*Work request*
The required output is the lines below from the line containing "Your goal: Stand" to the line containing "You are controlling", inclusive, retyped exactly. No other lines belong in it.

*Recorded data*
========================================

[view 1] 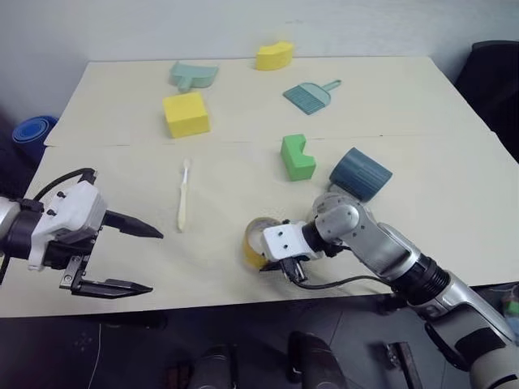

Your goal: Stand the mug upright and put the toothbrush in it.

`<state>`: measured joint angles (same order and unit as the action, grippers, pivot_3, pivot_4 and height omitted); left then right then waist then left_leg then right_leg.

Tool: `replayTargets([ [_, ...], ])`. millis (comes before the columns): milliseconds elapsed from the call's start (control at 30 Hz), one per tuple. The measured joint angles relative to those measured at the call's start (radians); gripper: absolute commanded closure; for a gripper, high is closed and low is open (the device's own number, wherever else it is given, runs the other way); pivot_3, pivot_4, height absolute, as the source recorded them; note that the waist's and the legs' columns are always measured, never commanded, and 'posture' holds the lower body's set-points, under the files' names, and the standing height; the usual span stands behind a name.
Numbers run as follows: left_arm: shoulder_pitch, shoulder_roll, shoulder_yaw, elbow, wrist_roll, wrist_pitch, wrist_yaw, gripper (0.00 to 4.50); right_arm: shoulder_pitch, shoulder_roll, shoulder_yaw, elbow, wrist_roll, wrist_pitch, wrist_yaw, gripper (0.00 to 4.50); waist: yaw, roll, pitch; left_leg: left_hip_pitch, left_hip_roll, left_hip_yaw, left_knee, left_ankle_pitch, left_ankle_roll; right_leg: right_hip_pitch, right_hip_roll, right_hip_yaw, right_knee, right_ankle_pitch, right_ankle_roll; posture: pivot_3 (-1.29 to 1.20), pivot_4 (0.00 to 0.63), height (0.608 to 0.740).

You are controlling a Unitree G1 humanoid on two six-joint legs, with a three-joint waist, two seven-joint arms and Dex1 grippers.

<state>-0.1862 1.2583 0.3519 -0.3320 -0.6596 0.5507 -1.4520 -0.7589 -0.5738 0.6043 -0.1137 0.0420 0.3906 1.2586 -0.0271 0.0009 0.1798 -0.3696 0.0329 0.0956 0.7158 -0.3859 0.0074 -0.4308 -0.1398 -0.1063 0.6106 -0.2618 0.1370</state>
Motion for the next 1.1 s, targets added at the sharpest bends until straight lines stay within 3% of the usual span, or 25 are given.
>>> replayTargets([
  [167, -0.103, -0.024, -0.105, 0.055, 0.009, -0.031, -0.014, 0.00, 0.003, 0.013, -0.018, -0.016, 0.004, 0.010, -0.005, 4.49, -0.002, 0.000, 0.000, 0.000, 0.000, 0.000, -0.001, 0.000, 0.000, -0.001, 0.000, 0.000, 0.000, 0.000, 0.000, 0.00, 0.150, 0.740],
  [400, -0.364, -0.169, -0.277, 0.112, 0.005, -0.011, -0.020, 0.00, -0.099, 0.035, -0.141, -0.059, 0.043, 0.036, -0.044, 4.49, 0.001, 0.000, 0.000, -0.001, 0.000, 0.000, 0.001, 0.000, 0.000, -0.001, 0.000, 0.000, 0.001, 0.000, 0.000, 0.00, 0.150, 0.740],
  [467, -0.457, -0.245, -0.323, 0.110, -0.030, 0.043, -0.003, 0.00, -0.167, -0.085, -0.296, -0.120, 0.071, 0.100, -0.065, 4.49, 0.009, 0.000, 0.000, -0.002, 0.000, -0.003, 0.001, 0.000, 0.000, 0.000, 0.000, -0.002, 0.001, 0.000, 0.000, 0.00, 0.150, 0.740],
  [567, -0.500, -0.282, -0.326, 0.110, -0.066, 0.093, 0.021, 0.00, -0.155, -0.237, -0.455, -0.117, 0.084, 0.162, -0.073, 4.49, 0.014, -0.001, 0.000, -0.001, 0.000, -0.003, 0.000, 0.000, 0.000, 0.000, 0.000, -0.002, 0.000, 0.000, 0.000, 0.00, 0.150, 0.740],
  [633, -0.515, -0.310, -0.327, 0.098, -0.090, 0.116, 0.037, 0.00, -0.021, -0.406, -0.613, -0.079, 0.097, 0.179, -0.065, 4.49, 0.029, -0.001, 0.000, -0.002, 0.000, -0.003, -0.001, 0.000, 0.001, 0.001, 0.000, -0.003, -0.002, 0.000, 0.000, 0.00, 0.150, 0.740],
  [733, -0.505, -0.312, -0.319, 0.095, -0.095, 0.129, 0.046, 0.00, 0.206, -0.529, -0.806, 0.054, 0.074, 0.177, -0.083, 4.49, 0.039, -0.002, 0.000, -0.001, -0.001, 0.000, -0.001, -0.001, 0.002, 0.002, 0.000, -0.002, -0.004, 0.000, 0.001, 0.00, 0.150, 0.740],
  [867, -0.502, -0.320, -0.322, 0.073, -0.099, 0.129, 0.049, 0.00, 0.467, -0.537, -0.952, 0.082, 0.071, 0.129, -0.107, 4.49, 0.028, -0.002, 0.000, 0.002, 0.000, 0.002, 0.000, 0.000, 0.002, 0.003, 0.000, 0.000, -0.002, 0.000, 0.001, 0.00, 0.150, 0.740],
  [933, -0.486, -0.321, -0.323, 0.071, -0.096, 0.123, 0.044, 0.00, 0.588, -0.479, -1.011, 0.134, 0.070, 0.130, -0.146, 4.49, 0.022, -0.001, 0.000, 0.003, 0.000, 0.005, 0.001, 0.000, 0.002, 0.003, 0.000, 0.002, -0.002, 0.000, 0.001, 0.00, 0.150, 0.740],
  [1100, -0.485, -0.339, -0.343, 0.073, -0.077, 0.107, 0.041, 0.00, 0.643, -0.392, -1.014, 0.215, 0.074, 0.111, -0.261, 2.98, 0.020, 0.000, 0.000, 0.003, 0.000, 0.006, 0.001, 0.001, 0.002, 0.003, 0.000, 0.004, -0.002, 0.000, 0.001, 0.00, 0.150, 0.740],
])
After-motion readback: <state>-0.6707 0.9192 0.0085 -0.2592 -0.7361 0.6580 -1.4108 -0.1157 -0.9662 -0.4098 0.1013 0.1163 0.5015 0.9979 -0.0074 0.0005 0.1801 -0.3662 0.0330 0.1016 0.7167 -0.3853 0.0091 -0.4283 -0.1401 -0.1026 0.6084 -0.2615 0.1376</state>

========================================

*Answer for the task*
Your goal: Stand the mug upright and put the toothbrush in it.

`<state>`: measured joint angles (same order and unit as the action, grippers, pivot_3, pivot_4 and height omitted); left then right then waist then left_leg then right_leg.

Tool: `replayTargets([ [_, ...], ])`. millis (comes before the columns): milliseconds elapsed from the call's start (control at 30 Hz), one per tuple. The measured joint angles relative to those measured at the call's start (radians); gripper: absolute commanded closure; for a gripper, high is closed and low is open (the device's own number, wherever else it is given, runs the other way); pivot_3, pivot_4, height absolute, as the source recorded them; note that the waist's and the legs' columns are always measured, never commanded, and 'posture' holds the lower body's set-points, under the files' names, and the standing height; the usual span stands behind a name.
Numbers run as follows: left_arm: shoulder_pitch, shoulder_roll, shoulder_yaw, elbow, wrist_roll, wrist_pitch, wrist_yaw, gripper (0.00 to 4.50); right_arm: shoulder_pitch, shoulder_roll, shoulder_yaw, elbow, wrist_roll, wrist_pitch, wrist_yaw, gripper (0.00 to 4.50); waist: yaw, roll, pitch; left_leg: left_hip_pitch, left_hip_roll, left_hip_yaw, left_knee, left_ankle_pitch, left_ankle_roll; right_leg: right_hip_pitch, right_hip_roll, right_hip_yaw, right_knee, right_ankle_pitch, right_ankle_roll; posture: pivot_3 (-1.29 to 1.20), pivot_4 (0.00 to 0.63), height (0.608 to 0.740).

You are controlling a Unitree G1 humanoid on two six-joint legs, with a three-joint waist, two seven-joint arms and Dex1 grippers.

This concludes the answer to the exercise.